My sermon was called “Table for Two,” and while I emphasized the personal nature of communing with God, I didn’t do justice to the corporate nature of worship at all. (The New Testament is almost always more interested in the plural form of you; the singular not so much. “Y’all” is the Texas form of Greek.) I would probably give my sermon that day a B, maybe B+ if grading on the curve. But what the Spirit of God did with that sermon, and with that meal, deserved an A+. It was almost beyond words.

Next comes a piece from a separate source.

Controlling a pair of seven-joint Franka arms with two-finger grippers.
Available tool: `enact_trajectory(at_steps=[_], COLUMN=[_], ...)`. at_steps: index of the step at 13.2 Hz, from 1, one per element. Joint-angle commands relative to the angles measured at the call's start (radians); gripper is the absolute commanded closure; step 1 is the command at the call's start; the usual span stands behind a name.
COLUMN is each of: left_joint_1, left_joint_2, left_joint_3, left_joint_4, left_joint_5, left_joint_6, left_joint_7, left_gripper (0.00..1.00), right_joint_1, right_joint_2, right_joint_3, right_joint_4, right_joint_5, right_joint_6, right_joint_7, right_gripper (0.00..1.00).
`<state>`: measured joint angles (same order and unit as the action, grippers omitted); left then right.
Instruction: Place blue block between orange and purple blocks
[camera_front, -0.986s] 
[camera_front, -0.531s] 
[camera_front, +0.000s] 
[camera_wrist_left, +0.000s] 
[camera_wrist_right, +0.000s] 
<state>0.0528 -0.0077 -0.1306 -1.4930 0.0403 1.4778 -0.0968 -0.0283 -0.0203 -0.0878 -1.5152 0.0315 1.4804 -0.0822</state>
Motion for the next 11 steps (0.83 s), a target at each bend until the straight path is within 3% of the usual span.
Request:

But only “almost,” because I have tried for years to describe what unfolded, except the problem with epiphanies is that words rarely do them justice. “You had to be there” describes most visions. But here goes: Since worshipers were to come forward and receive by intinction, and since we had four servers at two stations up front, after saying the words of institution (“On the night in which he was betrayed, Jesus took bread….”) and inviting the people to the feast, all that remained for me to do that day was stand there looking ministerial, whatever that means.
I stood behind the table inscribed with those words about remembering Jesus, and the people started filing forward. As they did, I had a vision. Not the blurry eyes kind; more the clear eyes kind that probably had everything to do with my knowing what many of them were going through. There was Bill, the retired minister on the left side in the back pew whose wife had passed away recently. This might have even been his first Communion since her passing, and so Bill limped forward on his bad knee. There was the single mother with two kids whose husband had repeatedly cheated on her and they had divorced. She was back in church, she and her children. On and on the list went, people facing the prospects of a job loss, a malignant diagnosis, all manner of little hells. There in that little church in Arkansas,I saw broken people coming to eat broken bread and be made whole again.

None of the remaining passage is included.